Input data:

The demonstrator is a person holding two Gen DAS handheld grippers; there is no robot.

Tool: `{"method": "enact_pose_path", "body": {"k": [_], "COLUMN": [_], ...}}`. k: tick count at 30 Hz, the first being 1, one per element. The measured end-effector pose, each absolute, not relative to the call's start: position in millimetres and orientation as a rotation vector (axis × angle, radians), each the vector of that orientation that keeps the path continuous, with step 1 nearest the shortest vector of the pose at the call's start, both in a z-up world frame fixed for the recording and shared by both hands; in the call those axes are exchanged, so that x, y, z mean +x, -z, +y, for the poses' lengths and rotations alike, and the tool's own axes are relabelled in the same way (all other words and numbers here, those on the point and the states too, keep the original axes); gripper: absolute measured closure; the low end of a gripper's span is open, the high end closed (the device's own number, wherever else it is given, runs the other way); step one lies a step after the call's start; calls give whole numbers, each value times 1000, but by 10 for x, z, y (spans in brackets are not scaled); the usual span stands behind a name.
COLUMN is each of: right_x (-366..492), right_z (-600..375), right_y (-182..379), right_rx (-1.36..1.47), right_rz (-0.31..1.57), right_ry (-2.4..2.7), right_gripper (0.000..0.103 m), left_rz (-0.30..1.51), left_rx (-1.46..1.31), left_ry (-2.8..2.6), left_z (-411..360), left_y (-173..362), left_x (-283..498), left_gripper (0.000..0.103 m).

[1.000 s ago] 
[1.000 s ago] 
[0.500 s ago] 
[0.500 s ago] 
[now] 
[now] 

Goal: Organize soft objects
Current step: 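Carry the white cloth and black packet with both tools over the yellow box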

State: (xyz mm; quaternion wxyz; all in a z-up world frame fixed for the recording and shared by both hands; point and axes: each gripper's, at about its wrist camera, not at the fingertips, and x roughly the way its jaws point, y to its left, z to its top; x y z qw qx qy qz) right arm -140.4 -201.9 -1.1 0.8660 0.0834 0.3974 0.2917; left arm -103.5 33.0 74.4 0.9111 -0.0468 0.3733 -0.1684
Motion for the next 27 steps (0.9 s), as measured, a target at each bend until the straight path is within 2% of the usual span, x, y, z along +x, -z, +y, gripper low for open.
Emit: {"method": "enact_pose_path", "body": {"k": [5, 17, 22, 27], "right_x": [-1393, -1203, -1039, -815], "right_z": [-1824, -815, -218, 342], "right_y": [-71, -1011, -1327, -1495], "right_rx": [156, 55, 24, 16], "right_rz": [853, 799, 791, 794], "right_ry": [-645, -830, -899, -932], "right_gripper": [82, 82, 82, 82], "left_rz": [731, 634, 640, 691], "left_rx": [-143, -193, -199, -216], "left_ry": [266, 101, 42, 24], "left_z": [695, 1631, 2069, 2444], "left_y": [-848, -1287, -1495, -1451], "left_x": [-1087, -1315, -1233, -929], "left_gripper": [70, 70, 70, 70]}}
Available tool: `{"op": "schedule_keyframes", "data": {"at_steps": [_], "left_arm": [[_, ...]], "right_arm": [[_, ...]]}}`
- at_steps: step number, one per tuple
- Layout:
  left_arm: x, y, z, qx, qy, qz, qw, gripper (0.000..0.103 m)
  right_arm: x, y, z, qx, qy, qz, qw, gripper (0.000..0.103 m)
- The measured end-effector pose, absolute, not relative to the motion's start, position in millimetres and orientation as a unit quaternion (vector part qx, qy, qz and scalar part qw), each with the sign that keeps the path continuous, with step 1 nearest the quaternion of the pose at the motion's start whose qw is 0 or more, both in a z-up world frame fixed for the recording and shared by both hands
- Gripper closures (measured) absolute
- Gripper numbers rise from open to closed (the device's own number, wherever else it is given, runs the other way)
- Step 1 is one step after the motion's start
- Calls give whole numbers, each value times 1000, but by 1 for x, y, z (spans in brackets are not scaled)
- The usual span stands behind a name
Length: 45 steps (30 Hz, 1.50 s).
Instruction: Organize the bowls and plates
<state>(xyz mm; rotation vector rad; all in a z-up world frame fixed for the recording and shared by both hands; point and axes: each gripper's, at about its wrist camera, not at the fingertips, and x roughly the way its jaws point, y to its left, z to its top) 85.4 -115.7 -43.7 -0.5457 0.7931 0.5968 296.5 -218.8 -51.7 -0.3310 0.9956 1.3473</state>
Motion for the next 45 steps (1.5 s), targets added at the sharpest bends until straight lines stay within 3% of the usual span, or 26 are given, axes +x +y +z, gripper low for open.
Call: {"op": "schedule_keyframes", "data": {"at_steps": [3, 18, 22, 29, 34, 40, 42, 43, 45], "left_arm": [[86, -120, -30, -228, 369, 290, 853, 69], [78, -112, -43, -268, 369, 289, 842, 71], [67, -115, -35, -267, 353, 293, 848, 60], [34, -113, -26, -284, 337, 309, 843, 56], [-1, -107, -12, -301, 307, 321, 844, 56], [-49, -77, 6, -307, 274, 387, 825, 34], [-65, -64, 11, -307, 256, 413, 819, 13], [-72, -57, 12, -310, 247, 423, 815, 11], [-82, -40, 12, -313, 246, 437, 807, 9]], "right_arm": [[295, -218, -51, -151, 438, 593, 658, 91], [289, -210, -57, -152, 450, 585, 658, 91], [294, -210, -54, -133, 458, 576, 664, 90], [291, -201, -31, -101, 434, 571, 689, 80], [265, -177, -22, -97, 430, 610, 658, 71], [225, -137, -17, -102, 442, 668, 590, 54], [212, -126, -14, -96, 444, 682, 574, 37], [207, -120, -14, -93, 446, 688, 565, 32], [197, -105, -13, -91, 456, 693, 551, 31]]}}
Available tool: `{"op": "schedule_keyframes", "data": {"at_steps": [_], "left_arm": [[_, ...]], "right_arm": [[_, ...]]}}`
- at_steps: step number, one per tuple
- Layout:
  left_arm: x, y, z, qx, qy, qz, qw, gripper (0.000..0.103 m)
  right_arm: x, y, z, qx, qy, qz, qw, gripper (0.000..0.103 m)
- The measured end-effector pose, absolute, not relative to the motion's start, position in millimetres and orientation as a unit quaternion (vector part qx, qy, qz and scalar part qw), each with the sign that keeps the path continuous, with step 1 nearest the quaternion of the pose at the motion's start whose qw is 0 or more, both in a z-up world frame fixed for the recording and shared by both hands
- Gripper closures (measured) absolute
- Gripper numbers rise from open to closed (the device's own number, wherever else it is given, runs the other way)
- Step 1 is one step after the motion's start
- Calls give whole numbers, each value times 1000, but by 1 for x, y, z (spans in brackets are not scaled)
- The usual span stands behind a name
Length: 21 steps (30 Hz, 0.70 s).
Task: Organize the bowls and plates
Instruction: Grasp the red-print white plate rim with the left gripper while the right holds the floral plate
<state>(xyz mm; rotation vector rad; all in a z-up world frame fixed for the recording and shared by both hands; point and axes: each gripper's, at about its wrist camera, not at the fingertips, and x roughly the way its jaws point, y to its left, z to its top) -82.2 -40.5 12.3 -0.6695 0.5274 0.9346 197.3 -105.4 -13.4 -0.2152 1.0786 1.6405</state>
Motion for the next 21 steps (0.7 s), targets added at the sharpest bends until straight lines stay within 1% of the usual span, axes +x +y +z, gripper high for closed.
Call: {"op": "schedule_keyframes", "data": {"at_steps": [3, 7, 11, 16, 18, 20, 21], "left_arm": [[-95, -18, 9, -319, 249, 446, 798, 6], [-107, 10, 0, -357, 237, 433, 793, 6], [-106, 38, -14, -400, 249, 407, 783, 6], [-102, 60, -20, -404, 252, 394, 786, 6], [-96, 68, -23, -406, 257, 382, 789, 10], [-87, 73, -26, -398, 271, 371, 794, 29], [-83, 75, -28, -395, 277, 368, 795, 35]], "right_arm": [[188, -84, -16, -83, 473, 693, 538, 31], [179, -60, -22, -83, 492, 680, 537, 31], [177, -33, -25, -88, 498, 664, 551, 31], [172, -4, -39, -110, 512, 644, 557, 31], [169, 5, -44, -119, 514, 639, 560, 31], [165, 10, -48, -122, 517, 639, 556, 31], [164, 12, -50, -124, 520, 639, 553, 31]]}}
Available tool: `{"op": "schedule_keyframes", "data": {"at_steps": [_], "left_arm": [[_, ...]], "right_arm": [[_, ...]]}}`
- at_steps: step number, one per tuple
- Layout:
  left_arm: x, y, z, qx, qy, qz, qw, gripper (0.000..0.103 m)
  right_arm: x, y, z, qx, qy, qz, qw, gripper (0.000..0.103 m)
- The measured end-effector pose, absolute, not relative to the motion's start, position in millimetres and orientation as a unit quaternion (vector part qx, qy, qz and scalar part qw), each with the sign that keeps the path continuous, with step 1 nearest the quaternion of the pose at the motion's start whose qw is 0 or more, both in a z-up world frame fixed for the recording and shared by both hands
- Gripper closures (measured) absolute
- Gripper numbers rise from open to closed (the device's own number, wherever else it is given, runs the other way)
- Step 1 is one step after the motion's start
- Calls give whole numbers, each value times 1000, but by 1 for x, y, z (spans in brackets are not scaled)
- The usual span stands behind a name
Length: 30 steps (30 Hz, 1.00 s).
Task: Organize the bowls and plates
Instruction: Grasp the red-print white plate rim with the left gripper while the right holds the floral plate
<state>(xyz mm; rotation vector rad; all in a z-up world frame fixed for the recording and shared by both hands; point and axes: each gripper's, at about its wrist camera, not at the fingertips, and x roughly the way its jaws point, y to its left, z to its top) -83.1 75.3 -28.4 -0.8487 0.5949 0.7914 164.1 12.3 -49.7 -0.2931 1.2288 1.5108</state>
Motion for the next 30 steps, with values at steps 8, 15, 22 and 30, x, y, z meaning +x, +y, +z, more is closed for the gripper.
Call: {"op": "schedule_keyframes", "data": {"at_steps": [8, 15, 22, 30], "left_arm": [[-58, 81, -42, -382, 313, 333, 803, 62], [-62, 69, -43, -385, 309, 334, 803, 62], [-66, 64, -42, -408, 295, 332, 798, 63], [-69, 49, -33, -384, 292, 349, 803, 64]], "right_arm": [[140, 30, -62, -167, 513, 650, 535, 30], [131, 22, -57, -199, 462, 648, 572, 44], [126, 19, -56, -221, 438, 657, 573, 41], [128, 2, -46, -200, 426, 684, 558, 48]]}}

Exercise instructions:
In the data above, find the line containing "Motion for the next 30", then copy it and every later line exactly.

Output:
Motion for the next 30 steps, with values at steps 8, 15, 22 and 30, x, y, z meaning +x, +y, +z, more is closed for the gripper.
Call: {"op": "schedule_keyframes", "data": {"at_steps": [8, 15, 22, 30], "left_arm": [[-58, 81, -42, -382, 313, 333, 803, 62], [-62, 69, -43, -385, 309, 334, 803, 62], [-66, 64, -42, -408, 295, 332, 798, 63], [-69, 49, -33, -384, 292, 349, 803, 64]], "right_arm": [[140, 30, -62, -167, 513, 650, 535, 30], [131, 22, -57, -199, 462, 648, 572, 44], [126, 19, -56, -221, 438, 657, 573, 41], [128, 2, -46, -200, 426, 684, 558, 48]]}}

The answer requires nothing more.